## WHAT NEEDS TO BE DONE
Reproduce the data in its entirety, exactly as supplied.

## Excerpts from a dataset
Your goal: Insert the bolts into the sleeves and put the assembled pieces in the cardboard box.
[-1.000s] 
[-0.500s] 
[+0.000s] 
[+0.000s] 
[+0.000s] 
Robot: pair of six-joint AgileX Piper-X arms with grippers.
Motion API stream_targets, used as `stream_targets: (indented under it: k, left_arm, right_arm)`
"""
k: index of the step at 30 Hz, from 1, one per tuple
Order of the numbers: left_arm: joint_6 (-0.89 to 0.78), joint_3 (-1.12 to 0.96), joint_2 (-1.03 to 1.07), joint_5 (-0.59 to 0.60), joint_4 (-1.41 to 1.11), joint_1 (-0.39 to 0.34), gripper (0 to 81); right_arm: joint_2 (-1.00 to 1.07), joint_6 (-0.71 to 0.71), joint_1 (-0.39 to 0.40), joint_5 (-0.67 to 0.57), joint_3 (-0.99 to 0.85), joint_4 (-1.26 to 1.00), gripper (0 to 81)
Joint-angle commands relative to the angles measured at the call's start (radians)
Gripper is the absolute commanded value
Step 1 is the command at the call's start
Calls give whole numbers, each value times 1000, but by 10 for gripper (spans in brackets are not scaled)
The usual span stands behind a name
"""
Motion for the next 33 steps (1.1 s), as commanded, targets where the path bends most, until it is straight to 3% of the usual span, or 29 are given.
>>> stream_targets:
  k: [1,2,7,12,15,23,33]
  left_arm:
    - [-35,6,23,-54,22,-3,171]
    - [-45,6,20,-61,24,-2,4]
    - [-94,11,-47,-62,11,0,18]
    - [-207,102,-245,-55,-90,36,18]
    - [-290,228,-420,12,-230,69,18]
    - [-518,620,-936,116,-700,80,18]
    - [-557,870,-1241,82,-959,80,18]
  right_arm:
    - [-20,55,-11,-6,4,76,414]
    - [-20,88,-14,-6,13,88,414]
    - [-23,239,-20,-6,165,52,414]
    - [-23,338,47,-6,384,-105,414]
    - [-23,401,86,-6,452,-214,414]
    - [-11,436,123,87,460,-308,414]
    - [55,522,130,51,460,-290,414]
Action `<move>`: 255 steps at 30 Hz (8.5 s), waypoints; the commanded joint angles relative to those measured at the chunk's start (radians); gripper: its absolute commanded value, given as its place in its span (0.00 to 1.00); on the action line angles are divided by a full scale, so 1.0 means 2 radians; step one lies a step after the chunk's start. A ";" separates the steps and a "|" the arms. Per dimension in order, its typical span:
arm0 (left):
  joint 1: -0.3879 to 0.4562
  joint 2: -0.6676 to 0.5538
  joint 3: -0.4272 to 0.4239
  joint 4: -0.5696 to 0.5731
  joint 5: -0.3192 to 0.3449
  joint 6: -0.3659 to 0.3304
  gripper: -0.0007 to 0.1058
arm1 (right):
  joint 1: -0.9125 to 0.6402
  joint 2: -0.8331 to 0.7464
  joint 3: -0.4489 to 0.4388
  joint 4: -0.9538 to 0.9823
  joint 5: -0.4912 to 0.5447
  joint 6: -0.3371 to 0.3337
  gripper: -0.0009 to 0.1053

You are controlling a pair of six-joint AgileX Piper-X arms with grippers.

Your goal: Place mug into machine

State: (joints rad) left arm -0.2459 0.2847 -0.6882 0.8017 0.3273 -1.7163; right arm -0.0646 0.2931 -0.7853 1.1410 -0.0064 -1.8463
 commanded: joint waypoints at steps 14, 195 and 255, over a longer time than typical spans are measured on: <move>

## EXERCISE RESULT
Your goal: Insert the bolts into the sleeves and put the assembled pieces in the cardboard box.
[-1.000s] 
[-0.500s] 
[+0.000s] 
[+0.000s] 
[+0.000s] 
Robot: pair of six-joint AgileX Piper-X arms with grippers.
Motion API stream_targets, used as `stream_targets: (indented under it: k, left_arm, right_arm)`
"""
k: index of the step at 30 Hz, from 1, one per tuple
Order of the numbers: left_arm: joint_6 (-0.89 to 0.78), joint_3 (-1.12 to 0.96), joint_2 (-1.03 to 1.07), joint_5 (-0.59 to 0.60), joint_4 (-1.41 to 1.11), joint_1 (-0.39 to 0.34), gripper (0 to 81); right_arm: joint_2 (-1.00 to 1.07), joint_6 (-0.71 to 0.71), joint_1 (-0.39 to 0.40), joint_5 (-0.67 to 0.57), joint_3 (-0.99 to 0.85), joint_4 (-1.26 to 1.00), gripper (0 to 81)
Joint-angle commands relative to the angles measured at the call's start (radians)
Gripper is the absolute commanded value
Step 1 is the command at the call's start
Calls give whole numbers, each value times 1000, but by 10 for gripper (spans in brackets are not scaled)
The usual span stands behind a name
"""
Motion for the next 33 steps (1.1 s), as commanded, targets where the path bends most, until it is straight to 3% of the usual span, or 29 are given.
>>> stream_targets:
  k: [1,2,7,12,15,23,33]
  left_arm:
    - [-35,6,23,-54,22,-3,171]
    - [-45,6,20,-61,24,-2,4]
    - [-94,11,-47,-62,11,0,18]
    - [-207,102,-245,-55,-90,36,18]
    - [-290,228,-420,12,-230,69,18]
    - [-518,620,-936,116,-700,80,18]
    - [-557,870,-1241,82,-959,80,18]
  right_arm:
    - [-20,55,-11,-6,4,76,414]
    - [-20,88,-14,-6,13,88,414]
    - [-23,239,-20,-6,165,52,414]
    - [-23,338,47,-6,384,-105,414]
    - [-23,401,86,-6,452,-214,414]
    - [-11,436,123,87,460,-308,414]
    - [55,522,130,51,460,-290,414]
Action `<move>`: 255 steps at 30 Hz (8.5 s), waypoints; the commanded joint angles relative to those measured at the chunk's start (radians); gripper: its absolute commanded value, given as its place in its span (0.00 to 1.00); on the action line angles are divided by a full scale, so 1.0 means 2 radians; step one lies a step after the chunk's start. A ";" separates the steps and a "|" the arms. Per dimension in order, its typical span:
arm0 (left):
  joint 1: -0.3879 to 0.4562
  joint 2: -0.6676 to 0.5538
  joint 3: -0.4272 to 0.4239
  joint 4: -0.5696 to 0.5731
  joint 5: -0.3192 to 0.3449
  joint 6: -0.3659 to 0.3304
  gripper: -0.0007 to 0.1058
arm1 (right):
  joint 1: -0.9125 to 0.6402
  joint 2: -0.8331 to 0.7464
  joint 3: -0.4489 to 0.4388
  joint 4: -0.9538 to 0.9823
  joint 5: -0.4912 to 0.5447
  joint 6: -0.3371 to 0.3337
  gripper: -0.0009 to 0.1053

You are controlling a pair of six-joint AgileX Piper-X arms with grippers.

Your goal: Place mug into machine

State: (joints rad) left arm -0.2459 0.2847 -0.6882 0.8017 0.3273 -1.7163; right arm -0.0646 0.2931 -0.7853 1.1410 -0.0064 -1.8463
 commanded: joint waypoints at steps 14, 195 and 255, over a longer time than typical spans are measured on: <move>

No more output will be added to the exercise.